Reliable but multi-dimensional cognitive demand in operating partially automated vehicles
DOI: 10.1186/s41235-024-00591-5
archive: archived pipeline: cataloged verified
Abstract
The reliability of cognitive demand measures in controlled laboratory settings is well-documented; however, limited research has directly established their stability under real-life and high-stakes conditions, such as operating automated technology on actual highways. This study examined the reliability of five cognitive demand measures while participants operated partially automated vehicles on real roads across four occasions. Seventy-one participants (aged 18-64) drove on actual highways while their heart rate, heart rate variability, EEG alpha power, and behavioral performance on the Detection Response Task were measured simultaneously. EEG alpha power had excellent test-retest reliability, heart rate and its variability were good, and Detection Response Task reaction time and hit-rate had moderate reliabilities.

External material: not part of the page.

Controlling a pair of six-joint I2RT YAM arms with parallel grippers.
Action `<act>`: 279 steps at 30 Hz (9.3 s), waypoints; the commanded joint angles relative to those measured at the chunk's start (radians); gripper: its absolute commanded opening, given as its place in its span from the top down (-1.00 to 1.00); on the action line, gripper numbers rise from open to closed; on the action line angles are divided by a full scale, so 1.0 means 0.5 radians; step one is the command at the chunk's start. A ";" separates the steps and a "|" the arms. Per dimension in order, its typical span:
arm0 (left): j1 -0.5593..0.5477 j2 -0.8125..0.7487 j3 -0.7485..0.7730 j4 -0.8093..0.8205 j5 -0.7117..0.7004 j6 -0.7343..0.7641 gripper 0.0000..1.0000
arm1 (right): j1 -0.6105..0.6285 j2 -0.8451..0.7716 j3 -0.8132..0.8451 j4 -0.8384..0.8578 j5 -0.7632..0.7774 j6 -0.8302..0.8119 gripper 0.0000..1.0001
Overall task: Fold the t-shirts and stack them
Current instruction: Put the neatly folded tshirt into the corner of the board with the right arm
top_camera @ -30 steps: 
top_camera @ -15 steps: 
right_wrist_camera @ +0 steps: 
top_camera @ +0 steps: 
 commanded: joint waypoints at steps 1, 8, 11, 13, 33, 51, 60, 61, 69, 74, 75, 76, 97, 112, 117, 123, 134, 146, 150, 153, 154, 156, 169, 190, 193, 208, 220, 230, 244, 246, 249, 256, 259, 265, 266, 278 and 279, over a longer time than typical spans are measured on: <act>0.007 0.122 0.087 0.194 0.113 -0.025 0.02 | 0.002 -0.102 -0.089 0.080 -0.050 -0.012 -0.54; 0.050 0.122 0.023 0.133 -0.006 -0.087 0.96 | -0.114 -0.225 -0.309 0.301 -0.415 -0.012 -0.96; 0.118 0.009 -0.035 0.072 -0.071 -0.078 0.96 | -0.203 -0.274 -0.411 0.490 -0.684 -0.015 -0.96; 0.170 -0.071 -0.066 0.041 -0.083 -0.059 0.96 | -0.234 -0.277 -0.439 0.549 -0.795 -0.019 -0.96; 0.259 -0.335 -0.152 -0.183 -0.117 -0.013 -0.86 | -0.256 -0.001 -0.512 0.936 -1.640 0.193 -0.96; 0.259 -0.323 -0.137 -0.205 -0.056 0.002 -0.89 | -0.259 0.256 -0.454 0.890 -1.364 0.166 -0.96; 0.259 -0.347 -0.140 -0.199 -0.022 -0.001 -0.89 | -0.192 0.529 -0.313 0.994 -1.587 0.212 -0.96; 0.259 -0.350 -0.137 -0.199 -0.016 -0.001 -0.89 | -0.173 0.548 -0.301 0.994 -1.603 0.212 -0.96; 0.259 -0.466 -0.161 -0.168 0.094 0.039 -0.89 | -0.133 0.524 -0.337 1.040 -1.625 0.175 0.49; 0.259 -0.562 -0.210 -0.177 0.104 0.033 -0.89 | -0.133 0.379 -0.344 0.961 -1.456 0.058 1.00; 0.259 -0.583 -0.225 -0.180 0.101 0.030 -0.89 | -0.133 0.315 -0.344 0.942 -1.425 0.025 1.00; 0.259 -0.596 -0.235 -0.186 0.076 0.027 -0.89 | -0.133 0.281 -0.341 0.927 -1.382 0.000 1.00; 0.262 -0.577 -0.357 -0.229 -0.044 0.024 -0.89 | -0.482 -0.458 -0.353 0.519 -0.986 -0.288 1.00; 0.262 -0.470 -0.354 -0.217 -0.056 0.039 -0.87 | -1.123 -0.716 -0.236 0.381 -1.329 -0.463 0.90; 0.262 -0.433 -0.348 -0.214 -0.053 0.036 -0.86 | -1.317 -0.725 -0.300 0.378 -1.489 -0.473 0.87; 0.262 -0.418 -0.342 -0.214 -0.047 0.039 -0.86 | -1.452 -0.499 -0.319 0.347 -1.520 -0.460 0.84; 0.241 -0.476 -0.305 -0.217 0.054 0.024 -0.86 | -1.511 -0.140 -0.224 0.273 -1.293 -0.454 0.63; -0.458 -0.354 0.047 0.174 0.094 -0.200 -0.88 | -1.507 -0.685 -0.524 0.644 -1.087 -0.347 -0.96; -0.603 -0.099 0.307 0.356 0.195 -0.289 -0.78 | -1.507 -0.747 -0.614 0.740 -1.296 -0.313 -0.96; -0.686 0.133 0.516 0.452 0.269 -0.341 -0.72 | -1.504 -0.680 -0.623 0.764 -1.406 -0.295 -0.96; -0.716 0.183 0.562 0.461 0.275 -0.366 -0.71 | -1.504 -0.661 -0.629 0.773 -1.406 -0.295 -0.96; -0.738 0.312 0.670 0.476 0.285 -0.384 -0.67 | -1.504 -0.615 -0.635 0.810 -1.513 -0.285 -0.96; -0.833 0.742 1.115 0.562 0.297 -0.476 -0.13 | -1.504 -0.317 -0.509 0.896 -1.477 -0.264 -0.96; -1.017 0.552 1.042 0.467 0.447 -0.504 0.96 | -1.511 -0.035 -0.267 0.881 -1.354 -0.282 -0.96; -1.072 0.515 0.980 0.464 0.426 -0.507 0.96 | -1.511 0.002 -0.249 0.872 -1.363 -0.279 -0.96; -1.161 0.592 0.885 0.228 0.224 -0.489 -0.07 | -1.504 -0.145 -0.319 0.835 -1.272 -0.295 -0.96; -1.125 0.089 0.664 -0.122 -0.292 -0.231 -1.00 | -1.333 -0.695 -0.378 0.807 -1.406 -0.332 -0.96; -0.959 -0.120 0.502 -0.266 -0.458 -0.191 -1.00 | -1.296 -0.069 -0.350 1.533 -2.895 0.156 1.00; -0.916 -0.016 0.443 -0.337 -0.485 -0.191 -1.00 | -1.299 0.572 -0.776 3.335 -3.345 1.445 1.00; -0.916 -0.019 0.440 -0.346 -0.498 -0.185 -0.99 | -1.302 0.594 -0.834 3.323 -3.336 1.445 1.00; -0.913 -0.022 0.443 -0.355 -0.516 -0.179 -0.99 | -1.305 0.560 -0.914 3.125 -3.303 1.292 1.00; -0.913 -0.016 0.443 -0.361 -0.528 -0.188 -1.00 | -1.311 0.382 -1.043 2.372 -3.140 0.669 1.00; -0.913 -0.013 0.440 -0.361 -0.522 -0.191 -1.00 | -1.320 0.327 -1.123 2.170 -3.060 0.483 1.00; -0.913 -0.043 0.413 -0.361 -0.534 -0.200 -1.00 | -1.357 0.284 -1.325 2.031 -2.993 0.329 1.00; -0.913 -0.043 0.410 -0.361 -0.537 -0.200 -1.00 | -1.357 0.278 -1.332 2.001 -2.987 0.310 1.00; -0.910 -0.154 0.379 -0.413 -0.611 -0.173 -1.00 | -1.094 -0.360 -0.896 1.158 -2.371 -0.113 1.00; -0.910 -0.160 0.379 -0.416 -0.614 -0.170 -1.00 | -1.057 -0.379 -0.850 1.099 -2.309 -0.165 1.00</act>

Despite high reliability of each measure, low intercorrelations among measures were observed, and internal consistency was better when cognitive demand was estimated as a multi-factorial construct, suggesting they tap into different aspects of cognitive demand.
Summary
Open-access Brief Report in Cognitive Research: Principles and Implications testing the test-retest reliability of five cognitive demand measures while drivers operated four Level-2 partially automated vehicles (Cadillac CT6, Nissan Rogue, Tesla Model 3, Volvo XC90) on real highways across four occasions. Seventy-one participants drove each vehicle on a counterbalanced highway route in both partial automation and manual modes for at least 18 minutes per direction. ICC1s showed excellent reliability for EEG alpha power (~0.94-0.96), good reliability for heart rate (~0.80-0.87), moderate reliability for HRV/RMSSD (~0.72-0.77), and moderate reliability for DRT reaction time (~0.69-0.75) and DRT hit-rate (~0.62-0.63), with overlapping confidence intervals between automation and manual conditions. Intercorrelations among measures were low, omega hierarchical was poor (~0.34-0.36), but omega total supporting a multi-factor model was substantially higher (~0.67-0.73). Authors conclude these measures reliably capture cognitive demand in real-world automation research but tap distinct dimensions rather than a single general workload construct, motivating multimodal assessment.
Key finding
In real-world Level-2 automated highway driving, EEG alpha power shows excellent and cardiovascular measures show good test-retest reliability across four occasions, while DRT reaction time and hit-rate show moderate reliability; low intercorrelations and superior fit of a multi-factor (omega total) over a general-factor (omega hierarchical) model indicate cognitive demand is best treated as a multi-dimensional construct in applied automation research.
Methodology
Repeated-measures on-road study. Seventy-one drivers each completed four sessions, one per vehicle (Cadillac CT6, Nissan Rogue, Tesla Model 3, Volvo XC90), counterbalanced. Each session included approximately 18 minutes of partial automation and 18 minutes of manual driving on the same highway in counterbalanced directions, with a research assistant present. Continuous measures: ECG-derived heart rate (BPM) and HRV (RMSSD) sampled at 2000 Hz with bandpass filtering; EEG alpha power (8-12 Hz, FFT) following standard pipeline with mastoid reference and EOG monitoring; behavioral performance on the ISO 17488 Detection Response Task with a tactile actuator on the left bicep and a microswitch response (Red Scientific equipment). Test-retest reliability quantified via single-score intraclass correlations (ICC1) from one-way random-effects models. Internal consistency across measures evaluated with omega hierarchical, omega total, R1R, and Cronbach's alpha; analyses in R.
Sample size: N=71 drivers (25 female), aged 21-64 (M=40.32, SD=13.37); each tested across 4 vehicles.